__EXERCISE MATERIALS__.
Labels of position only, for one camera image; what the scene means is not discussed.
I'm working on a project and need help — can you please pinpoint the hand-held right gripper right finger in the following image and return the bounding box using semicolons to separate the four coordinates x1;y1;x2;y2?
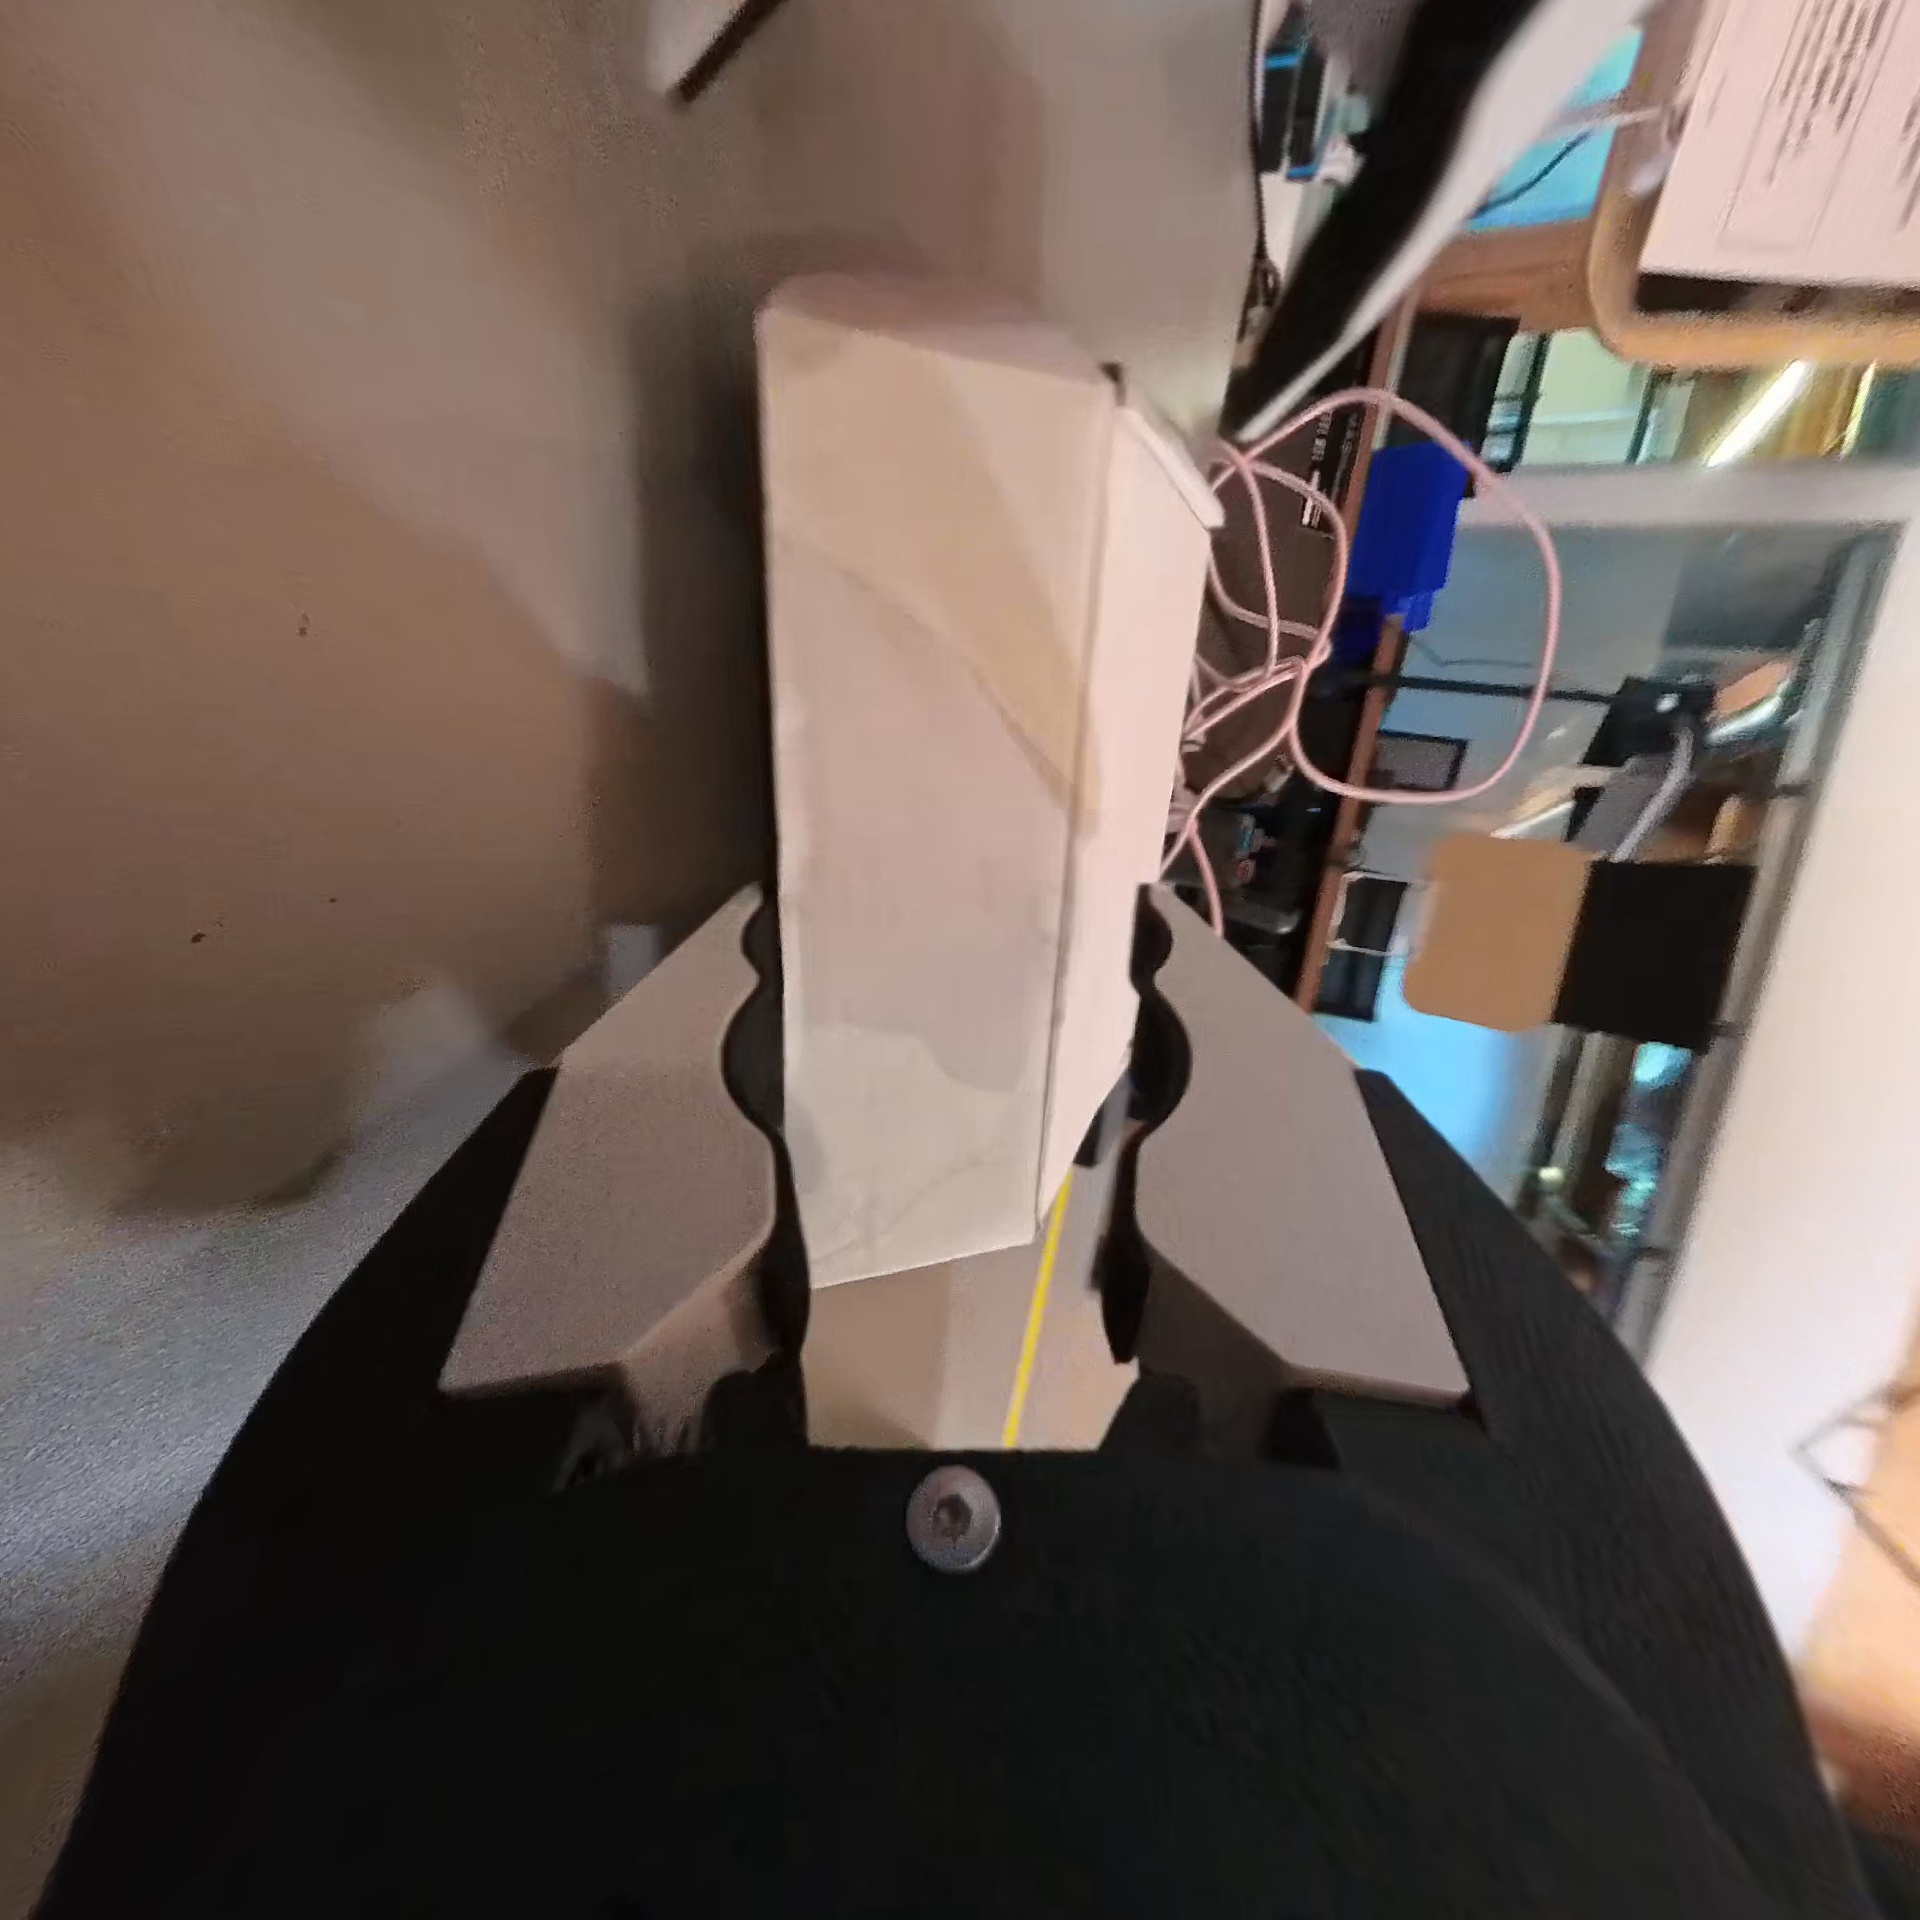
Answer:
1106;885;1474;1448

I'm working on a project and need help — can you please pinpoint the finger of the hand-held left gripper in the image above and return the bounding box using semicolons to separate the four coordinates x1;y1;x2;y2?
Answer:
646;0;784;102
1225;0;1659;441

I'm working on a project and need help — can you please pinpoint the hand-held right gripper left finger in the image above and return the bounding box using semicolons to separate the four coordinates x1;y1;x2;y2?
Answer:
434;885;798;1448

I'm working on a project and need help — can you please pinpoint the white cardboard mailer box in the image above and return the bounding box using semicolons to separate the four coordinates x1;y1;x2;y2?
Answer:
755;273;1227;1296

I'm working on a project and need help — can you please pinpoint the instruction sheet on board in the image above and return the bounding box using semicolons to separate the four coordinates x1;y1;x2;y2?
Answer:
1586;0;1920;368

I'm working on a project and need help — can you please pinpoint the yellow tape strip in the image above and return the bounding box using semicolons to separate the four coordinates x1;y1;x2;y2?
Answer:
1002;1171;1070;1452

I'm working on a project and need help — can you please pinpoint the blue plastic bin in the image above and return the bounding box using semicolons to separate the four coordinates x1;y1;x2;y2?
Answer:
1328;441;1479;665

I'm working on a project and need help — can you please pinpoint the wooden work table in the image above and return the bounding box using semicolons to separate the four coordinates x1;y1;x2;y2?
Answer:
1295;622;1419;1009

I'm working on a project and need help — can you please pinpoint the tan rounded board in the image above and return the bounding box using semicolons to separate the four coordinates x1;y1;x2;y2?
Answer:
1402;831;1601;1037

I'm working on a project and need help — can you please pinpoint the black flat panel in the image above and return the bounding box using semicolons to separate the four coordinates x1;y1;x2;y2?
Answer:
1553;861;1761;1052

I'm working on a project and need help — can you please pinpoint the pink braided cable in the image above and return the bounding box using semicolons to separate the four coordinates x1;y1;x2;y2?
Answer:
1155;387;1567;933

__TASK DETAILS__.
Without the pictures, copy the material exactly as given.

__RESULT OF THE TASK__.
Labels of position only, for one camera image; what the scene means is not discussed.
I'm working on a project and need help — can you please pinpoint the hand-held right gripper right finger in the following image and return the bounding box using semicolons to separate the four coordinates x1;y1;x2;y2?
Answer:
1106;885;1474;1448

I'm working on a project and need help — can you please pinpoint the finger of the hand-held left gripper in the image above and return the bounding box using semicolons to separate the four coordinates x1;y1;x2;y2?
Answer:
646;0;784;102
1225;0;1659;441

I'm working on a project and need help — can you please pinpoint the hand-held right gripper left finger in the image above and return the bounding box using semicolons to separate the four coordinates x1;y1;x2;y2?
Answer:
434;885;798;1448

I'm working on a project and need help — can you please pinpoint the white cardboard mailer box in the image above and return the bounding box using semicolons to separate the four coordinates x1;y1;x2;y2?
Answer:
755;273;1227;1296

I'm working on a project and need help — can you please pinpoint the instruction sheet on board in the image above and return the bounding box using semicolons to separate the four coordinates x1;y1;x2;y2?
Answer:
1586;0;1920;368

I'm working on a project and need help — can you please pinpoint the yellow tape strip in the image above and return the bounding box using semicolons to separate the four coordinates x1;y1;x2;y2?
Answer:
1002;1171;1070;1452

I'm working on a project and need help — can you please pinpoint the blue plastic bin in the image above and return the bounding box using semicolons to separate the four coordinates x1;y1;x2;y2?
Answer:
1328;441;1479;665

I'm working on a project and need help — can you please pinpoint the wooden work table in the image above and return the bounding box using semicolons to separate the four coordinates x1;y1;x2;y2?
Answer:
1295;622;1419;1009

I'm working on a project and need help — can you please pinpoint the tan rounded board in the image above and return the bounding box using semicolons to separate the four coordinates x1;y1;x2;y2?
Answer:
1402;831;1601;1037

I'm working on a project and need help — can you please pinpoint the black flat panel in the image above and return the bounding box using semicolons to separate the four coordinates x1;y1;x2;y2?
Answer:
1553;861;1761;1052

I'm working on a project and need help — can you please pinpoint the pink braided cable in the image above and return the bounding box using semicolons to separate the four coordinates x1;y1;x2;y2?
Answer:
1155;387;1567;933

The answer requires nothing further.